Pipa: Eso no se paga; alto ahí.
Enana: ¿Qué sabes tú?
Pipa: El penitenciario me lo dijo cuando me dio el golpecito de varilla en la cabeza.
Enana: Puede ser, pero mira al preste que ha recibido la confesión, si no le ofreces nada, y verás la bonita cara que te pone. Sea lo que quiera que sea, las misas se pagan, y el que no quiere ser sepultado en el cementerio o a lo largo del muro, tiene que pagar el Kyrie eleison, el Porta inferi y el Requiem aeternam. No quiero decirte más; las prisiones de Corte-Savella, de Torre di Nonna y del Capitole os tienen encerradas y bien estrechamente; no quieren ellas ser menos sobrecargadas y hasta el verdugo ha de reclamar tres o cuatro ducados por cada cuello que cuelga y cada cabeza que corta, y no grabaría una marca sobre la frente de un ladrón, no cortaría un poco de nariz o de oreja si el senador o el gobernador, el potestad y el capitán no le dieran lo que es debido. Si, pues, a ti te parece justo el dar tu cuerpo, todos tus miembros y toda tu ternura por un "Muchas gracias, madona", tú allá. Si te place entregarte a esos negociantes que no miran a nadie a la cara, a menos de tener alguna usura que sacar, entrégate.

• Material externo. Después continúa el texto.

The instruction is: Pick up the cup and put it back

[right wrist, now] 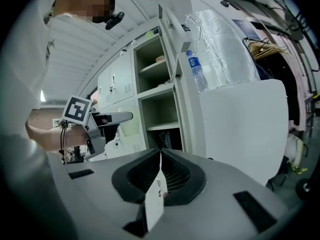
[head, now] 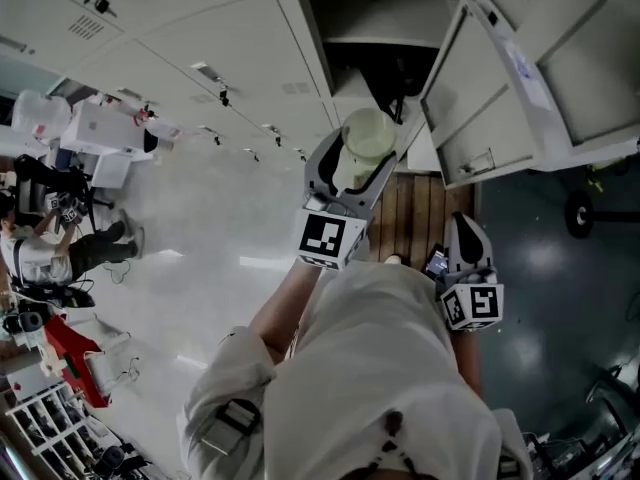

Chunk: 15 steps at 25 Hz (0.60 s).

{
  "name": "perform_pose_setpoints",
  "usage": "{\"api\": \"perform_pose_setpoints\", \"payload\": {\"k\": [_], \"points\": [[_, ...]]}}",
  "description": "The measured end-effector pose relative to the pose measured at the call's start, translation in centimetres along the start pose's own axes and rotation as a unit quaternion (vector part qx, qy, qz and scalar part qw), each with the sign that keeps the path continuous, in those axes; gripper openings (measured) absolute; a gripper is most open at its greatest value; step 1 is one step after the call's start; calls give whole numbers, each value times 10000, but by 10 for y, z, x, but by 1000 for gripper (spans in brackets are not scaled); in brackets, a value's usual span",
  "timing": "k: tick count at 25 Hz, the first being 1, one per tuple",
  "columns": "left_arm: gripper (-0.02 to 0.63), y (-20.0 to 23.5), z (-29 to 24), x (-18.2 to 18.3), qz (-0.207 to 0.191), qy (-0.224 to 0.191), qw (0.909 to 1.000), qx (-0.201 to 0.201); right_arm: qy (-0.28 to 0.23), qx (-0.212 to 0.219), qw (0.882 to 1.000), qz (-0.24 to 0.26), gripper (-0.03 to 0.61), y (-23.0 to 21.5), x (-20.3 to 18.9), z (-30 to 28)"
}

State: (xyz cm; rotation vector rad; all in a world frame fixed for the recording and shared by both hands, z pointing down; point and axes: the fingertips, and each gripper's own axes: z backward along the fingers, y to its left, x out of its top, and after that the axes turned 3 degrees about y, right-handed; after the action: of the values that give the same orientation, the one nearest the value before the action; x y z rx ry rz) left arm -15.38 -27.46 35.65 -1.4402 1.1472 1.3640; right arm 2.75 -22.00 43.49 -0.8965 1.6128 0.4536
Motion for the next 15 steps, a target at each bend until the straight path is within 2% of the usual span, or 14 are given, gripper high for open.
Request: {"api": "perform_pose_setpoints", "payload": {"k": [4,10,15], "points": [[332,19,-39,3,-56,0,9998,-206,14,-259,9996,-69,26,-6,4,-22],[331,50,-101,17,-372,-78,9983,-443,-1,-501,9987,-80,26,-4,11,-56],[331,72,-157,26,-568,5,9971,-513,-53,-985,9949,-215,26,-6,16,-64]]}}
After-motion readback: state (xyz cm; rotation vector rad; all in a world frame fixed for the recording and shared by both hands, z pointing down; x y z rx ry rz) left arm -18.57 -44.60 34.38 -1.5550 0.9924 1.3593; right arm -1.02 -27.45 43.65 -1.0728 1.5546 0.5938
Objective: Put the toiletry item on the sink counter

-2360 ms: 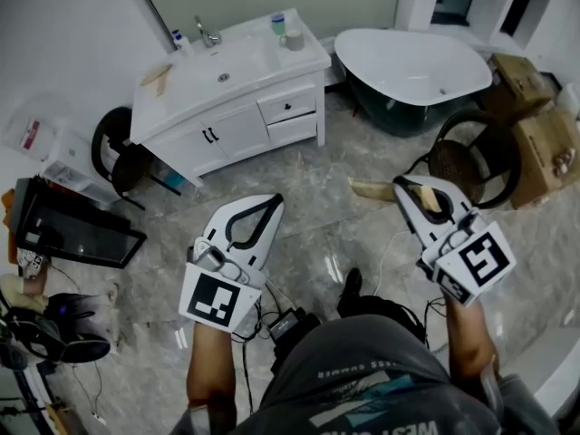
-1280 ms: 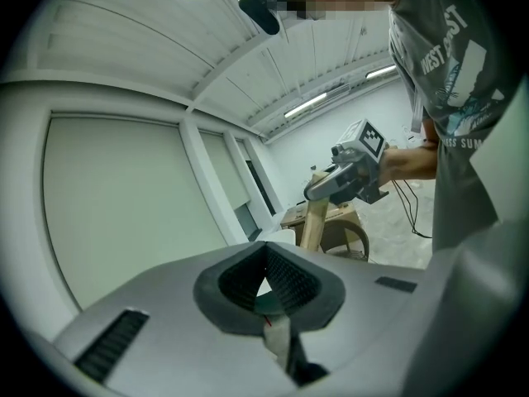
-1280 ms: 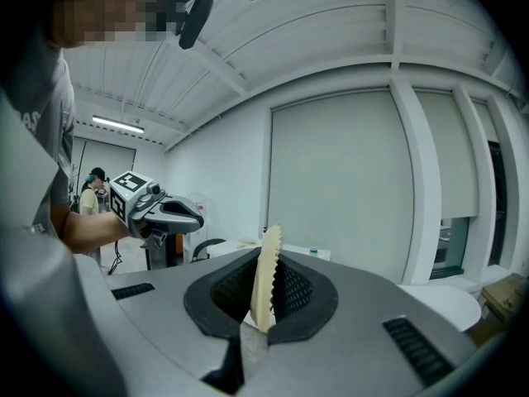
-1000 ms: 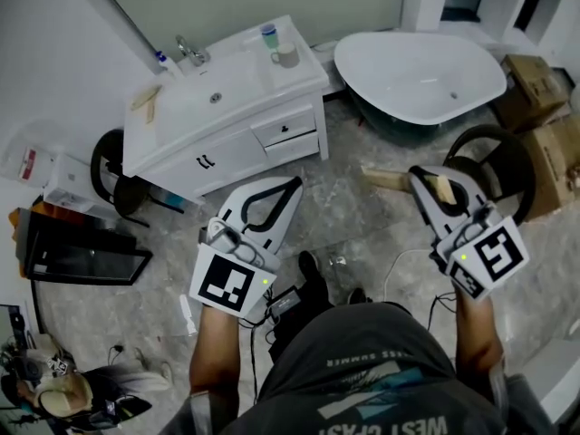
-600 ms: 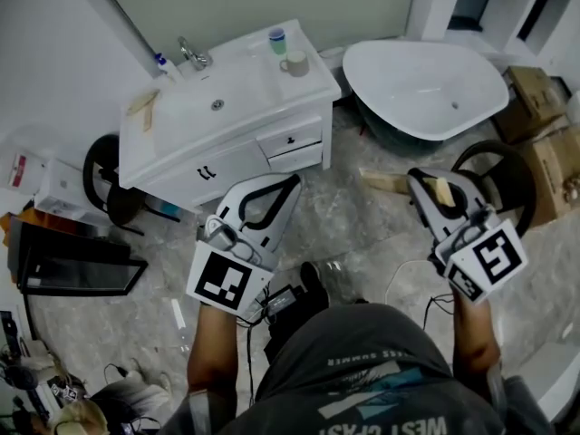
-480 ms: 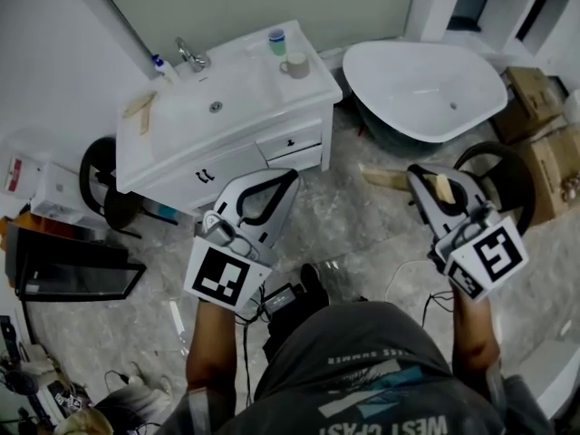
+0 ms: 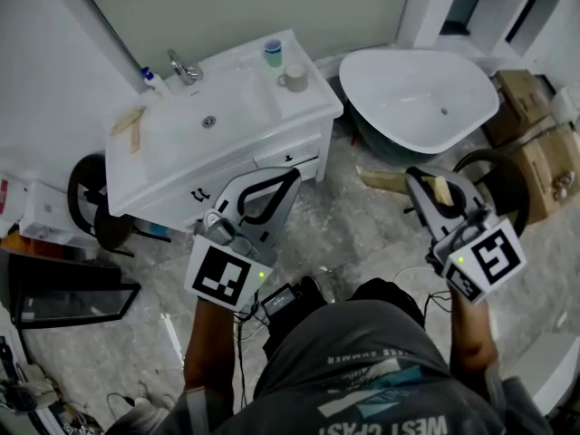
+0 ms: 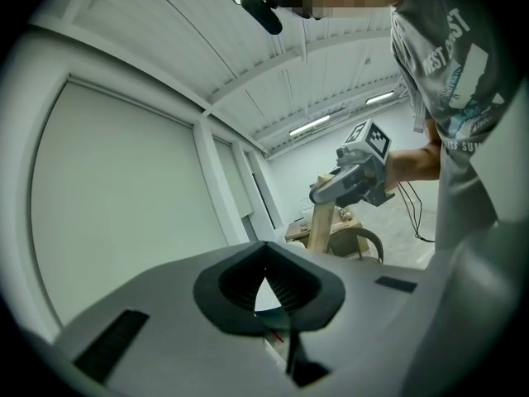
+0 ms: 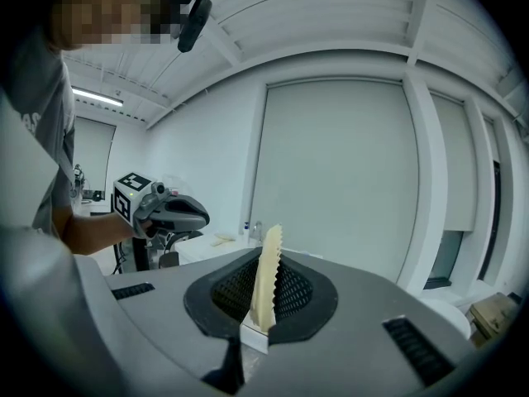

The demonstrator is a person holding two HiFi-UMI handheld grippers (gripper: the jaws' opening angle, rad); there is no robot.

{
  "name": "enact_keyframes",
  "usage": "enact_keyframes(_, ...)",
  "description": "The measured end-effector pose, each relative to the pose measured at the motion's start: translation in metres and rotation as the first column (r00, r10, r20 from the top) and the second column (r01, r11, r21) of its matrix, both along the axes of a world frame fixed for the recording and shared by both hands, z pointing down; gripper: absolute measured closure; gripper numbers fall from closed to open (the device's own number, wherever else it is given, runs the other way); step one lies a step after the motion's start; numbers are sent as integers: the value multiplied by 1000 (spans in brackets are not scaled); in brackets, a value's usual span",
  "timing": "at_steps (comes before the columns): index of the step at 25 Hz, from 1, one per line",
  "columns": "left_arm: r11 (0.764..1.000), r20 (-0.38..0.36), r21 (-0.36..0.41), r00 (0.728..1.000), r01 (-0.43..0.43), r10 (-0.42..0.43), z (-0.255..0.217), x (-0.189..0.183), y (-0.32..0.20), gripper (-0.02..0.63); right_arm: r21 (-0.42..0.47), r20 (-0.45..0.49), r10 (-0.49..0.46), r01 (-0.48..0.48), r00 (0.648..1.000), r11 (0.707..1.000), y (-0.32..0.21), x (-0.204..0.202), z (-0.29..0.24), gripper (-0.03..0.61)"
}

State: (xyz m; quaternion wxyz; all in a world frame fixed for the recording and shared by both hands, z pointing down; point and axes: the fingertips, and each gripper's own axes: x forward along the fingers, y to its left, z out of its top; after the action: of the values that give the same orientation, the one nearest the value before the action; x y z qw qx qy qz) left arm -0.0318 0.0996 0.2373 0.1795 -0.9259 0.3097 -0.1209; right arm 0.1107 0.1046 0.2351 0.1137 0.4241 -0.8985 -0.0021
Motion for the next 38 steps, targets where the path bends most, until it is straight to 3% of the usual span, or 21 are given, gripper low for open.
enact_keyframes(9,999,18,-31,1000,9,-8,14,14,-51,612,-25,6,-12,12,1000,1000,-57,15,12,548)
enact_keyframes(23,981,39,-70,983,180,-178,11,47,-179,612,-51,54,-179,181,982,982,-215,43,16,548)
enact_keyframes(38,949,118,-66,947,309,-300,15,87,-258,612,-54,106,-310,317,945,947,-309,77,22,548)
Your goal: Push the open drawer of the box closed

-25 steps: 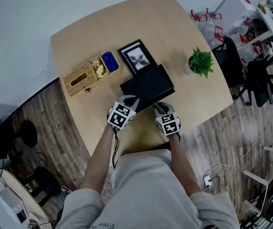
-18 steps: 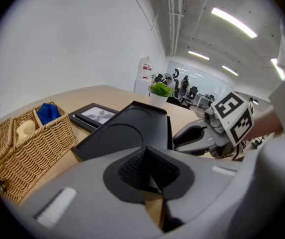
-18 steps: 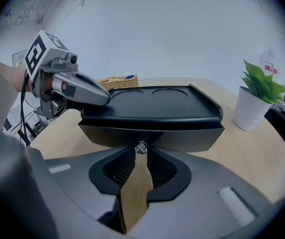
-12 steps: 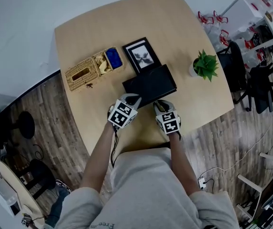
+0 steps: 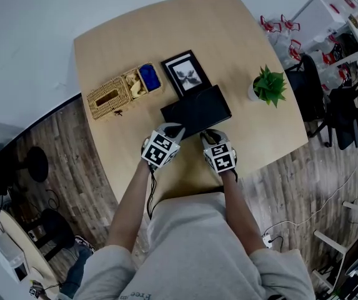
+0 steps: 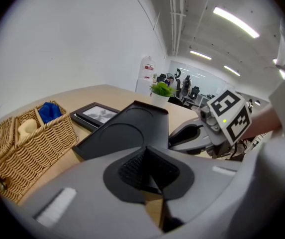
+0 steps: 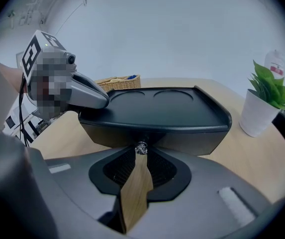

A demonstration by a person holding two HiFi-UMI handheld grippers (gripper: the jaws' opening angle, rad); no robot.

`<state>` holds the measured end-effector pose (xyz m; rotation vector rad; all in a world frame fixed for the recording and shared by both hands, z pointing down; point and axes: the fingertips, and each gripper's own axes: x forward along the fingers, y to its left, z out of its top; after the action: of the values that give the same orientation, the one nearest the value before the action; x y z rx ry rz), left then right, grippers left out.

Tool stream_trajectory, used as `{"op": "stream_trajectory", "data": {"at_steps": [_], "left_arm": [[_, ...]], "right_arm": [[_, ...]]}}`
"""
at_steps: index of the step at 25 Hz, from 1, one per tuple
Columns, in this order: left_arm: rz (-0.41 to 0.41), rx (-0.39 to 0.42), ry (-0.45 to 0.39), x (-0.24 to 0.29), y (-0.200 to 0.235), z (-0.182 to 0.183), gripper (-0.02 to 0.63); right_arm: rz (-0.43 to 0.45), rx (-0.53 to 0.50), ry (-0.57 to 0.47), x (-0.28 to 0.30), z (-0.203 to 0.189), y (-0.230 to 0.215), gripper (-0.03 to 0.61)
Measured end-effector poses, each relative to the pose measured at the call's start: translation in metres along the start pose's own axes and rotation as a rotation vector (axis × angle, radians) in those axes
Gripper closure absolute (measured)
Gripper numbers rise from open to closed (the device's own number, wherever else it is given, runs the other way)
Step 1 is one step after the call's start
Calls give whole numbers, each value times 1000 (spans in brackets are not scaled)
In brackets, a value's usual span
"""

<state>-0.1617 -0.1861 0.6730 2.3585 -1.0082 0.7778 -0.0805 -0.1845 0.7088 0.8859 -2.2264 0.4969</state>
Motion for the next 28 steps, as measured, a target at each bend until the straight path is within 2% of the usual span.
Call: {"op": "stream_trajectory", "data": {"at_steps": [7,16,23,28], "left_arm": [[14,-7,9,0,2,-1,561],[30,-21,14,-2,5,1,561],[77,-96,-32,-16,-25,-8,561],[179,-195,-81,-26,-50,-17,561]], "right_arm": [[12,22,17,4,-2,1,506],[-24,53,17,-13,2,-2,505],[-60,64,-46,-52,2,-8,505],[-6,38,-65,-65,-8,-12,505]]}}
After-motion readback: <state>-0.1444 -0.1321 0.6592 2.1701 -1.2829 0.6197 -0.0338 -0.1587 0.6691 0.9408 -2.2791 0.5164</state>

Pipa: No, no; de ningún modo lo haré.
Enana: Entonces, entiéndeme bien, y cuando me hayas entendido, pon en obra mis consejos. Si los sigues, los hombres no sabrán guardarse de ti, en tanto que tú sabrás guardarte de ellos.»
[El texto pertenece a la edición en español de Editorial Bruguera, 1982, en traducción de José Santina. ISBN: 84-02-08994-1.]